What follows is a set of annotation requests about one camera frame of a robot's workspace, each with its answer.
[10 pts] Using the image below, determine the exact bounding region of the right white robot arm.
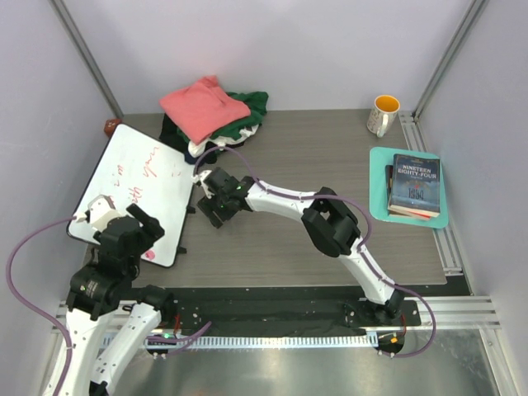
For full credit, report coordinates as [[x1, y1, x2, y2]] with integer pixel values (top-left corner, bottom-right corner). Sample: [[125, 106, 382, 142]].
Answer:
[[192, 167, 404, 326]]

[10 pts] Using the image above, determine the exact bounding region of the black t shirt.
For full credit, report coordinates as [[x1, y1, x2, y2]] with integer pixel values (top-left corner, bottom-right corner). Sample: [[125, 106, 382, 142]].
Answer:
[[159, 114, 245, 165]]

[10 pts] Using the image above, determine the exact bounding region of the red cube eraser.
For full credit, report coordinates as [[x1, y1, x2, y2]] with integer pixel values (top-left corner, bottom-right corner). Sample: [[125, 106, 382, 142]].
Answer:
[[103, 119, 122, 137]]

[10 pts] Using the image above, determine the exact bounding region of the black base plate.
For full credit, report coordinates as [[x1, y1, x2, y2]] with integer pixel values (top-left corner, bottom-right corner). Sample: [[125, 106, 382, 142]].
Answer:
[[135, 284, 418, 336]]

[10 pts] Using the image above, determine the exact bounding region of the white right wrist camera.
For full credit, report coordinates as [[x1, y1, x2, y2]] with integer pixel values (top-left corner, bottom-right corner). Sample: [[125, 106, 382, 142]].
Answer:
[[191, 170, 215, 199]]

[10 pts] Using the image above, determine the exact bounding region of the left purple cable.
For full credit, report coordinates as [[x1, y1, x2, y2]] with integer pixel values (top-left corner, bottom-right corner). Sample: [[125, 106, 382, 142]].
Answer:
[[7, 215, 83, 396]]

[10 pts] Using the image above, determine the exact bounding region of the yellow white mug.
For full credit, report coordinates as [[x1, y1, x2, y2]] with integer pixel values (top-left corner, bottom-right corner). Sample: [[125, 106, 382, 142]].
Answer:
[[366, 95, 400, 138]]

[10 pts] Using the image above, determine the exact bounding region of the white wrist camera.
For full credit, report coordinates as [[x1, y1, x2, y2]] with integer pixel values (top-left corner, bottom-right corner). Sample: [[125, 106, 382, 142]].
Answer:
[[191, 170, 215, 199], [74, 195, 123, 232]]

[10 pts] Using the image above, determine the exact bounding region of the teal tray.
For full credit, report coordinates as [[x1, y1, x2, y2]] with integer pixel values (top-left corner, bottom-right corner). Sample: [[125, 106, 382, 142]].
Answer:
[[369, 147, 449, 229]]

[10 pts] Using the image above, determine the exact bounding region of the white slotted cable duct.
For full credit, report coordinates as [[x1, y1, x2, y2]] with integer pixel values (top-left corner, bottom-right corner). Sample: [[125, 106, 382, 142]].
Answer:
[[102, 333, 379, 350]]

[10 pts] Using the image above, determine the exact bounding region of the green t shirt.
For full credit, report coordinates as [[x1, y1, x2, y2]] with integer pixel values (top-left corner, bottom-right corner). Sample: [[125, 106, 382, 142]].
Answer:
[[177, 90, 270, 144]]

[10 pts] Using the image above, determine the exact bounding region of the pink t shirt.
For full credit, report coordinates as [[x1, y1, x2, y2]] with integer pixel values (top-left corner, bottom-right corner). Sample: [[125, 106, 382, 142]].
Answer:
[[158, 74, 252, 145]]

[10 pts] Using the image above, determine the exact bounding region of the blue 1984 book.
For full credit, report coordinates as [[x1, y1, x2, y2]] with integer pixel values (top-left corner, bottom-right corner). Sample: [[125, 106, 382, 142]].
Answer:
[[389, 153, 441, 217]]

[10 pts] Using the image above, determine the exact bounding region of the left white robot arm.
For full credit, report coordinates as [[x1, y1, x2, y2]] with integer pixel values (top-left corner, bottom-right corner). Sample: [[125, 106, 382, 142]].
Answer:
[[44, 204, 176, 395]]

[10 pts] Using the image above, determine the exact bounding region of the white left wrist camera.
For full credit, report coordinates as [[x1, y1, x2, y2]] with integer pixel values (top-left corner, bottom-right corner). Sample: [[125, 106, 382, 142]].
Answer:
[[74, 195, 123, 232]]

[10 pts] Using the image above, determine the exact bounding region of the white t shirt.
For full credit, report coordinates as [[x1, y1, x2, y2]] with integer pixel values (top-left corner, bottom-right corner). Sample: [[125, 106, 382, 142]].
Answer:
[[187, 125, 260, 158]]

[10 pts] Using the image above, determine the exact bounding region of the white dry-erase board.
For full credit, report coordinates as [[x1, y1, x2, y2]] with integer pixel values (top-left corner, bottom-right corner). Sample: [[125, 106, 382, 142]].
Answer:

|---|

- Required action -
Please copy nothing but the lines from the one that holds "left white robot arm." through the last line of the material above, exactly as written.

- Your response -
[10 pts] Using the image above, determine the exact bounding region of the left white robot arm.
For full credit, report coordinates as [[x1, y1, x2, y2]] with integer pixel values (top-left corner, bottom-right corner). Sample: [[125, 106, 382, 142]].
Answer:
[[44, 204, 176, 395]]

[10 pts] Using the image above, determine the exact bounding region of the white left wrist camera.
For full credit, report coordinates as [[x1, y1, x2, y2]] with integer pixel values (top-left corner, bottom-right corner). Sample: [[125, 106, 382, 142]].
Answer:
[[74, 195, 123, 232]]

[10 pts] Using the image above, determine the exact bounding region of the white t shirt.
For full credit, report coordinates as [[x1, y1, x2, y2]] with integer pixel values (top-left corner, bottom-right corner). Sample: [[125, 106, 382, 142]].
Answer:
[[187, 125, 260, 158]]

[10 pts] Using the image above, determine the exact bounding region of the white dry-erase board.
For full credit, report coordinates as [[x1, y1, x2, y2]] with integer pixel values (top-left corner, bottom-right corner). Sample: [[125, 106, 382, 142]].
Answer:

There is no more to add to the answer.